With hundreds of patients and lots of experience with what works and what doesn't in terms of advocacy, education, and support, Dr Williams is a valuable resource for plant-based physicians everywhere.
He began his cardiology practice in 2006, and stumbled across The China Study in early 2011, and immediately shifted his own diet to put it to the test. A bunch of pounds and a 20% cholesterol drop in just a few weeks, later, Dr Williams was a convert, and began talking to his patients about diet and lifestyle.
Prior to his "conversion," his conversation with patients about diet might consist of a few tepid recommendations that were in line with the Canadian Food Guide; basically, skinless chicken and full-fat dairy.
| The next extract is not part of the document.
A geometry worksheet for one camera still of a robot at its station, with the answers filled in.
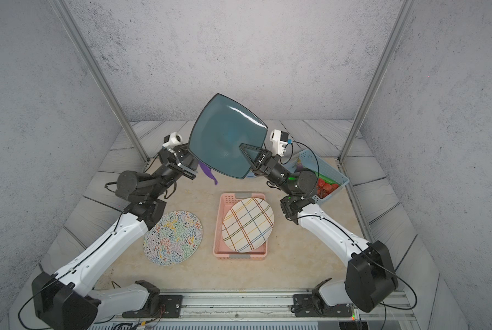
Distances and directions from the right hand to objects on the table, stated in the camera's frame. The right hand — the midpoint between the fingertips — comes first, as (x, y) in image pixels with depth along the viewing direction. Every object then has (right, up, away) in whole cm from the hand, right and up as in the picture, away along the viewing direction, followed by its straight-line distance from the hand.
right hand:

And no wonder - in his cardiology training, Dr Williams recalled, they talked briefly about Dean Ornish's work, and dismissed it: "Yeah, this way of eating might help, but it's such an extreme and intolerable diet that nobody can stick with it. Now let's move on to drugs and procedures."
Dr Williams didn't find the new whole food, plant-based diet onerous at all; to the contrary, not only was he feeling great, losing weight, and improving his biomarkers, but his urge to snack between meals had just about vanished as well. Eating this way proved easier than his prior diet.
One week after he decided, "I need to make a documentary to share this evidence with the world," Forks Over Knives was released. He thinks of it as "the documentary I didn't have to make," and has used it as a learning tool to introduce new patients to the plant-based treatment of heart disease.=
In our conversation, Dr Williams and I talk about the evidence for a plant-based diet to treat cardiovascular disease, and the increasingly robust evidence suggesting that the cardiology industry performs way too many angioplasties and bypass surgeries.
We discussed the evolving educational and support elements of his cardiology practice, and how he's innovating to create a money-making treatment model that doesn't rely on unnecessary, expensive, and dangerous procedures to sustain itself.